* What you will do: List each line of the data that holds the string "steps", please.

* The data:

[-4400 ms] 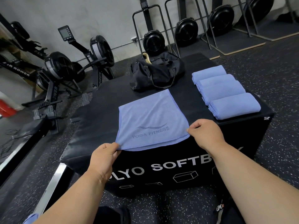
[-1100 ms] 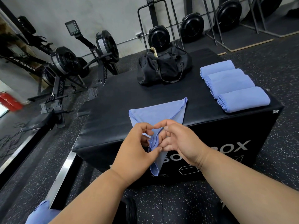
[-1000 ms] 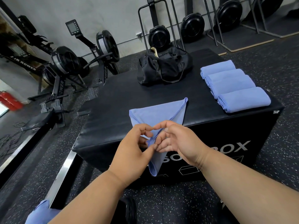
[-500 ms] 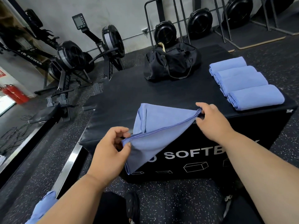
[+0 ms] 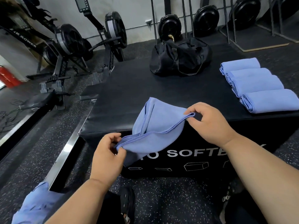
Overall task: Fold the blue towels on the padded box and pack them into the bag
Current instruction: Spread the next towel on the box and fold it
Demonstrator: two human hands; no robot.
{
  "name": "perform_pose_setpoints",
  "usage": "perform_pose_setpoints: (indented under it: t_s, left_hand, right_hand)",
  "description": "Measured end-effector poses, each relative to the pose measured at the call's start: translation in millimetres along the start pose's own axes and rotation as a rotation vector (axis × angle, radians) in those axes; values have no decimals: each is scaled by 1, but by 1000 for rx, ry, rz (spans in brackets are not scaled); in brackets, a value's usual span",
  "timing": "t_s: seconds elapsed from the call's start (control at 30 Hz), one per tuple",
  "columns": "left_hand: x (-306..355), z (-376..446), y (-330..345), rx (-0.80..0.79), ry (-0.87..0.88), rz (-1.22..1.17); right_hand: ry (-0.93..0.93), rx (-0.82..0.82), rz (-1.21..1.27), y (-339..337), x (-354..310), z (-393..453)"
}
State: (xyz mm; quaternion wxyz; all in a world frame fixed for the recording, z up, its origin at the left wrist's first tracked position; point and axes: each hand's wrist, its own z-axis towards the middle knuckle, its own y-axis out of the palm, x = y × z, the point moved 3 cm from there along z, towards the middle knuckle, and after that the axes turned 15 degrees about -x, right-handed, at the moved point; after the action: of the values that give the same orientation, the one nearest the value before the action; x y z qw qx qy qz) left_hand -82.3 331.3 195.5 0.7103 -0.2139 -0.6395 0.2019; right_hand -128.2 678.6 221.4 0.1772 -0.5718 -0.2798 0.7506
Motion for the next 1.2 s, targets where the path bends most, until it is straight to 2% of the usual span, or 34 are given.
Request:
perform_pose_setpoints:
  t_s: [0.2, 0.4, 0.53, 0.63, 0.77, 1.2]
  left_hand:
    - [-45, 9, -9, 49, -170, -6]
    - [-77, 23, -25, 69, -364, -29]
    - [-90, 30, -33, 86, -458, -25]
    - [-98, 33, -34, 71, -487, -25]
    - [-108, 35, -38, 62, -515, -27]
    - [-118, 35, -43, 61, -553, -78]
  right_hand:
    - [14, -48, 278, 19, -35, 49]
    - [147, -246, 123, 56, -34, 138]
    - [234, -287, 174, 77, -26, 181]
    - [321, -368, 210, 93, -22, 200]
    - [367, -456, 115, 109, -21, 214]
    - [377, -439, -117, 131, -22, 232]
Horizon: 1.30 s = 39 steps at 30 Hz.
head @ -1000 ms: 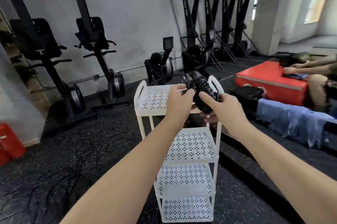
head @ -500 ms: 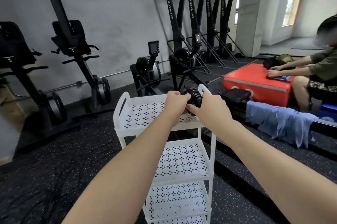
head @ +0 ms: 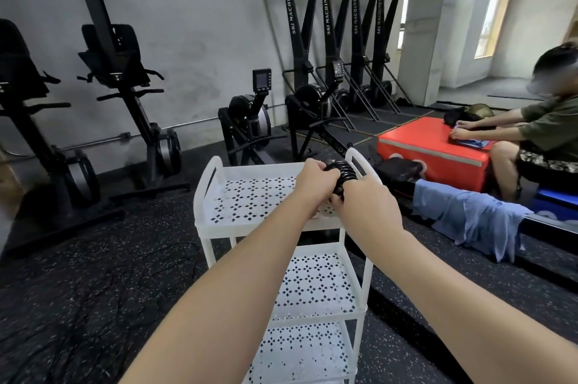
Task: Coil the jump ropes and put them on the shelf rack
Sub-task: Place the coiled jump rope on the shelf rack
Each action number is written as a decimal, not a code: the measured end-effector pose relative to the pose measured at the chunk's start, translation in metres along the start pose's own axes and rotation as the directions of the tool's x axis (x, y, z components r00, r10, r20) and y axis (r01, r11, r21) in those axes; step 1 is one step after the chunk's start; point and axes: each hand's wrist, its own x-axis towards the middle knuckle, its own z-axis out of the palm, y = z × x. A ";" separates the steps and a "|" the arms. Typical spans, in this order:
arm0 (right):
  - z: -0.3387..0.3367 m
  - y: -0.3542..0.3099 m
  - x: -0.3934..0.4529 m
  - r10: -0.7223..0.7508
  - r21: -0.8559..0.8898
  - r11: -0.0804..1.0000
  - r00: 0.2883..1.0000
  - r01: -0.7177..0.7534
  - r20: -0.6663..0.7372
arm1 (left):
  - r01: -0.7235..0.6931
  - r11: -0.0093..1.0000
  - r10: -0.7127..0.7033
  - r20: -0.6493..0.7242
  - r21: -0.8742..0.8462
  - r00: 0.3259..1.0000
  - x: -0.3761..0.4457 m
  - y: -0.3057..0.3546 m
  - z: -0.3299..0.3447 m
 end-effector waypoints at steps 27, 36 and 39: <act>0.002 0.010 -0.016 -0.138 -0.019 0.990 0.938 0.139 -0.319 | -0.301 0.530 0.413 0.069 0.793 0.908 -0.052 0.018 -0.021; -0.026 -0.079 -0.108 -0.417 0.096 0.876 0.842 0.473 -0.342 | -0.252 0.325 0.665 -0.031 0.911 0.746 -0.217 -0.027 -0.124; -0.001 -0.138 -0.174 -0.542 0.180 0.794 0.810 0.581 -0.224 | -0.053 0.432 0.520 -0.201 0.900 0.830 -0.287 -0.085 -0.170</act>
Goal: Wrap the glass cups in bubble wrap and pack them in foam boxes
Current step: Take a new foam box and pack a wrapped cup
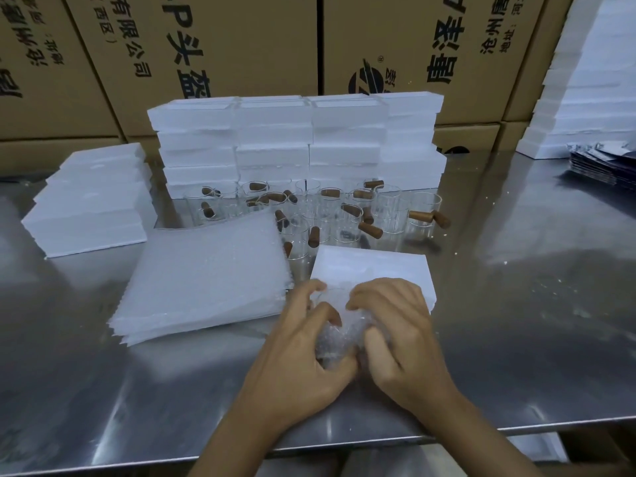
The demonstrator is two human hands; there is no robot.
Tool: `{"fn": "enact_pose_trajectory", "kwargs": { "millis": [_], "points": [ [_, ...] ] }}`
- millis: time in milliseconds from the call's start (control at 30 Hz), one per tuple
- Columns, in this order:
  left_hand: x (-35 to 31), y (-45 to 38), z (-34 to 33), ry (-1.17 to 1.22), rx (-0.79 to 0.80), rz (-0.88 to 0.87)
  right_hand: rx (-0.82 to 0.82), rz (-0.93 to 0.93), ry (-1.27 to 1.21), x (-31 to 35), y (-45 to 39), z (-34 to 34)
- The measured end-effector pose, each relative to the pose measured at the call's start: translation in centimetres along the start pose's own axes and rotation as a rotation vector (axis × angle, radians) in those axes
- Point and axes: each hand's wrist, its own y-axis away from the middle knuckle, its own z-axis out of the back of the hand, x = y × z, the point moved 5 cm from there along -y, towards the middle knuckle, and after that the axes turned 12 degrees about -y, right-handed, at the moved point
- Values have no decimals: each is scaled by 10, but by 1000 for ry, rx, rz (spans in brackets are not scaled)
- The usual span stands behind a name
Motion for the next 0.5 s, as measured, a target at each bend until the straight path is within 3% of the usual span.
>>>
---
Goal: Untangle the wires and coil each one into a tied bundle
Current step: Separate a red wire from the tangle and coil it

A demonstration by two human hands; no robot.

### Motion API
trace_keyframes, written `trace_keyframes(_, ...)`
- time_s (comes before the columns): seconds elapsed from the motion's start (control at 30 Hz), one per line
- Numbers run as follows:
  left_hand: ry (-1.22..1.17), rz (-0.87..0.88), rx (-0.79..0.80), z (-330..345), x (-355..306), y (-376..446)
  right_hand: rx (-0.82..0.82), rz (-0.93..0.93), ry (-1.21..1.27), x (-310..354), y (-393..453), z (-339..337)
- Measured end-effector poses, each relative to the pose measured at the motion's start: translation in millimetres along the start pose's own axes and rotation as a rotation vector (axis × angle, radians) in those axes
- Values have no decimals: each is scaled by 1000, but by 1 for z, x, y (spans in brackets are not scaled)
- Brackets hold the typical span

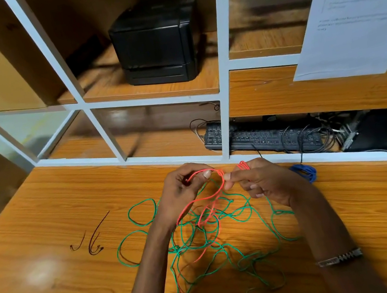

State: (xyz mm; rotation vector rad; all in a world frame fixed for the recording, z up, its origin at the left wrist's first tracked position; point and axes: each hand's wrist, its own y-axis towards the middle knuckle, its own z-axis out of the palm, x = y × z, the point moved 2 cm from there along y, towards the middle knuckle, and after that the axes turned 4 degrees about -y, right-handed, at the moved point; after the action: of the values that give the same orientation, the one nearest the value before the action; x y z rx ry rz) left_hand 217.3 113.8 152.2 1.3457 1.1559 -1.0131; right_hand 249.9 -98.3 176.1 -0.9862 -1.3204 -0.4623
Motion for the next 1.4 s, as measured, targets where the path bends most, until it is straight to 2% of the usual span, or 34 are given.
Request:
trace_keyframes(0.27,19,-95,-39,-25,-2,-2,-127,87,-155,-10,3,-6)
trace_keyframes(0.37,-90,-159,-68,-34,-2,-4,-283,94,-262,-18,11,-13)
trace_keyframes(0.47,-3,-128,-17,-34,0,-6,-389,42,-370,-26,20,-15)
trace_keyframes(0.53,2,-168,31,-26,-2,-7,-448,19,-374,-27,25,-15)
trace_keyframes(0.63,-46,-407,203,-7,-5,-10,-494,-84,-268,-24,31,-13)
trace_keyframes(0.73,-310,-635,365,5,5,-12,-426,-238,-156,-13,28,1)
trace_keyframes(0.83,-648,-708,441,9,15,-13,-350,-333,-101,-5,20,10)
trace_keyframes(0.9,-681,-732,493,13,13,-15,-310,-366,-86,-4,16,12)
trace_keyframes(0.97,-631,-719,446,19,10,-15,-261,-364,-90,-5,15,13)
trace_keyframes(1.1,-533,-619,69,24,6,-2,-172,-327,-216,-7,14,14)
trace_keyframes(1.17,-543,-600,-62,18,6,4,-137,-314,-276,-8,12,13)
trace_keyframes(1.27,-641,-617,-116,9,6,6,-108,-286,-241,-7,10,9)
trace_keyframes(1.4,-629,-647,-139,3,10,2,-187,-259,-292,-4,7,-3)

* Exercise result:
Horizon: 1.30 s = 39 steps at 30 Hz.
Each action number is written as a decimal, not a code: the measured end-effector pose relative to the pose measured at the chunk's start, translation in metres along the start pose's own axes and rotation as the directions of the tool's x axis (x, y, z components r00, r10, r20) and y axis (r01, r11, r21) in those axes; step 1 is one step after the chunk's start; point and axes: each hand's wrist, its own x-axis towards the middle knuckle, its own z-axis out of the palm, y = z × x. A ";" separates the steps and a "|" the arms. Typical spans, in this order:
 end-effector waypoints at steps 27, 36 and 39: <act>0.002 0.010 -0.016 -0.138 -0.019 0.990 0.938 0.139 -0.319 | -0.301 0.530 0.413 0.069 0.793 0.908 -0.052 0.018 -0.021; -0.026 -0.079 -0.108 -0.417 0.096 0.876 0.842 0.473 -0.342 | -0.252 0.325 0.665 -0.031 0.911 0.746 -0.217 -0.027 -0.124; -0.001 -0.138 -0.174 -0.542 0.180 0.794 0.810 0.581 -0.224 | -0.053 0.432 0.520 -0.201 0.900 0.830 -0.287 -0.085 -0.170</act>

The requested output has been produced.